▶ [WHAT YOU NEED TO DO] Report how many lines of the entries below contain the word "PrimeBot", and nothing more.

▶ [DATA FOR THIS EXERCISE]
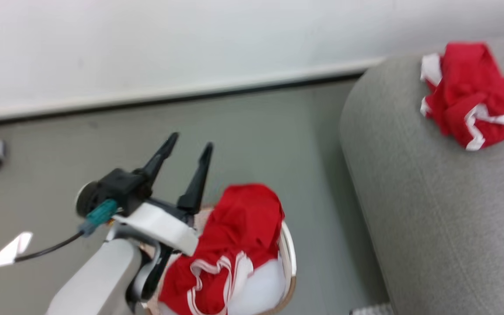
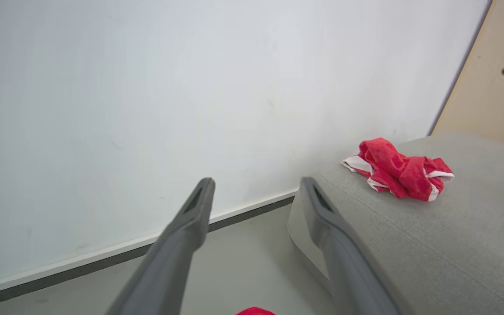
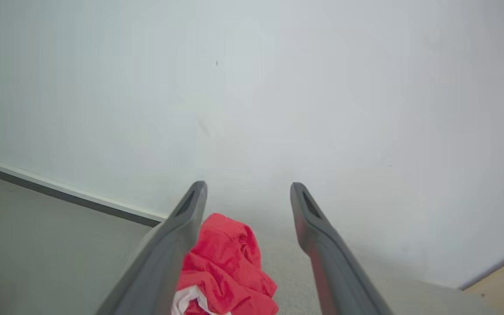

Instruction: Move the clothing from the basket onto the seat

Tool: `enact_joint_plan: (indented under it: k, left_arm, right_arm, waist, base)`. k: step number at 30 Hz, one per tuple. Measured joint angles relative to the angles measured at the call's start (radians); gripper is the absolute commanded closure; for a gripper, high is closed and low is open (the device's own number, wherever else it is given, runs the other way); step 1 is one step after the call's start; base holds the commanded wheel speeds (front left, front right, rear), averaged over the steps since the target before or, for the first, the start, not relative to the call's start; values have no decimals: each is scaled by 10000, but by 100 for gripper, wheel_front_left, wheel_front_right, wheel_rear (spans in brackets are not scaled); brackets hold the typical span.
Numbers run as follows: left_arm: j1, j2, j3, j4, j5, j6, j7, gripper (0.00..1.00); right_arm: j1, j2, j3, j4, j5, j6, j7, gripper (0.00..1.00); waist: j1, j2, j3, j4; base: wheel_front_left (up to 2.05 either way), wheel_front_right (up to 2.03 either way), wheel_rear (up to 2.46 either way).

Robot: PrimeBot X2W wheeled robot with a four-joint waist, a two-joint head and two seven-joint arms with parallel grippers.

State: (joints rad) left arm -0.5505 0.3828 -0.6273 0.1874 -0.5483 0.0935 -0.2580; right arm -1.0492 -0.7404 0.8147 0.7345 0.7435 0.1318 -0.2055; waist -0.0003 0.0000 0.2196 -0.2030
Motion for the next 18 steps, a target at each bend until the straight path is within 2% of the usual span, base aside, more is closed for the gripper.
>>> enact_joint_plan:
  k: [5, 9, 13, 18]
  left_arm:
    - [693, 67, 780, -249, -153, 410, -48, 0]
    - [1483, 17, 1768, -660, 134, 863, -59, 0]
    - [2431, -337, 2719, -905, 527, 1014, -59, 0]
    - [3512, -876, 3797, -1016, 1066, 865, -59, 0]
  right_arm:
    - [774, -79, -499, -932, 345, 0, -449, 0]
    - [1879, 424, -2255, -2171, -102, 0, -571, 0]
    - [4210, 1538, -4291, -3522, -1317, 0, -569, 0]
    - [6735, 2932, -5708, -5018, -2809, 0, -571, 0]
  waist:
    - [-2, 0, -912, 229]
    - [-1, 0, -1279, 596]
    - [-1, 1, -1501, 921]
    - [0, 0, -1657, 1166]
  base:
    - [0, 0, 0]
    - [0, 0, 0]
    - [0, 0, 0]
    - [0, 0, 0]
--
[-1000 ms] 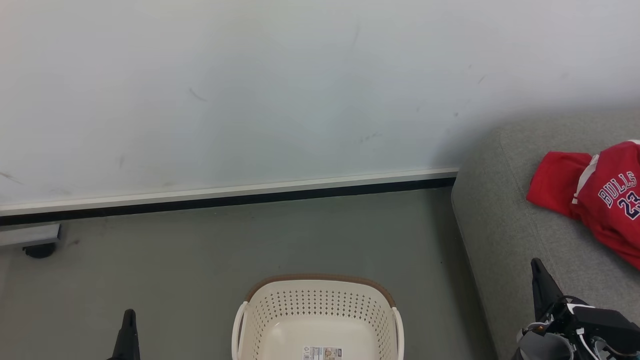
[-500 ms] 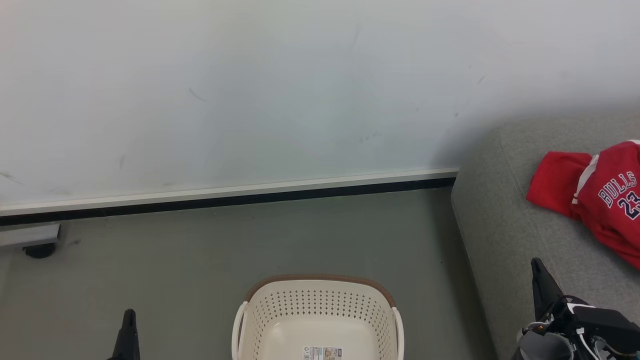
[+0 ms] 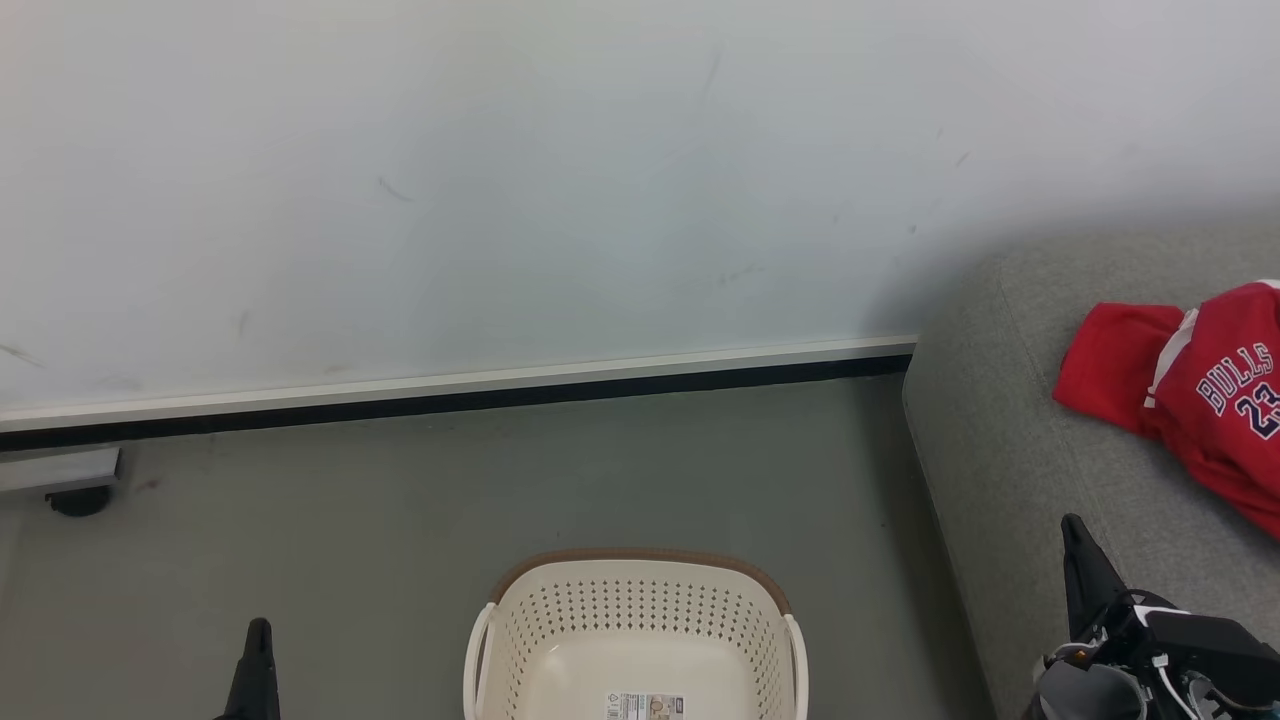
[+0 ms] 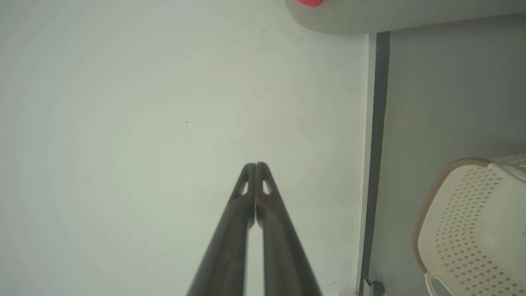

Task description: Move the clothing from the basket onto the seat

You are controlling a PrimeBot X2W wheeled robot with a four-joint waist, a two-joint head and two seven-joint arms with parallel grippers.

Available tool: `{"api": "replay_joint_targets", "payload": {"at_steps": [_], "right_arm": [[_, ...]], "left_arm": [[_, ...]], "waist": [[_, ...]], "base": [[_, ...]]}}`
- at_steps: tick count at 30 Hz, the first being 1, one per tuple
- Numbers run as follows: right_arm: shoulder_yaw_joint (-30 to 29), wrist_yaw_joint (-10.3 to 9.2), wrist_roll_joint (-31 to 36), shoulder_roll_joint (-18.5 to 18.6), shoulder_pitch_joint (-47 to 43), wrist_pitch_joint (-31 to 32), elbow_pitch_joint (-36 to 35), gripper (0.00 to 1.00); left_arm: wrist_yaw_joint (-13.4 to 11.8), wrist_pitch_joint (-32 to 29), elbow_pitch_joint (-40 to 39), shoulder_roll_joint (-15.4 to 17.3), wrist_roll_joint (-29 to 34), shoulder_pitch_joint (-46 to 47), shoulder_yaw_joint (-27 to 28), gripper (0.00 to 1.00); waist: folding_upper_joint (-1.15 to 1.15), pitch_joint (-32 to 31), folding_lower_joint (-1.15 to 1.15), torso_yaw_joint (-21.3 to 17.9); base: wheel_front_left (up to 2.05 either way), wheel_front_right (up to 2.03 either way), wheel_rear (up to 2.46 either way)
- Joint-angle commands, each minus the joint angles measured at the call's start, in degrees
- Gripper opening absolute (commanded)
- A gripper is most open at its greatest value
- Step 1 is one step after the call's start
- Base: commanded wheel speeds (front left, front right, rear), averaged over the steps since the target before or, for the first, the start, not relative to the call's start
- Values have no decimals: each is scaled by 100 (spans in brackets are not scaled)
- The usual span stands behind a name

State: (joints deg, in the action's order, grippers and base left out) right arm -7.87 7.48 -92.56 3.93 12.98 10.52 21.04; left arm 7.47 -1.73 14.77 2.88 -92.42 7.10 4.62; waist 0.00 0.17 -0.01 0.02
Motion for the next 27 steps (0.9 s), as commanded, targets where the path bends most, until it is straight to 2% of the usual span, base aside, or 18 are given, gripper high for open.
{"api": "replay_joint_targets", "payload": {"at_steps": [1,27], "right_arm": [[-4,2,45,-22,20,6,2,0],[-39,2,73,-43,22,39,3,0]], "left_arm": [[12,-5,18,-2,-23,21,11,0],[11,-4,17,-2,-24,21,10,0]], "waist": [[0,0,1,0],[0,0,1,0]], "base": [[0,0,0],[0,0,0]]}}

▶ [ANSWER BOX] 2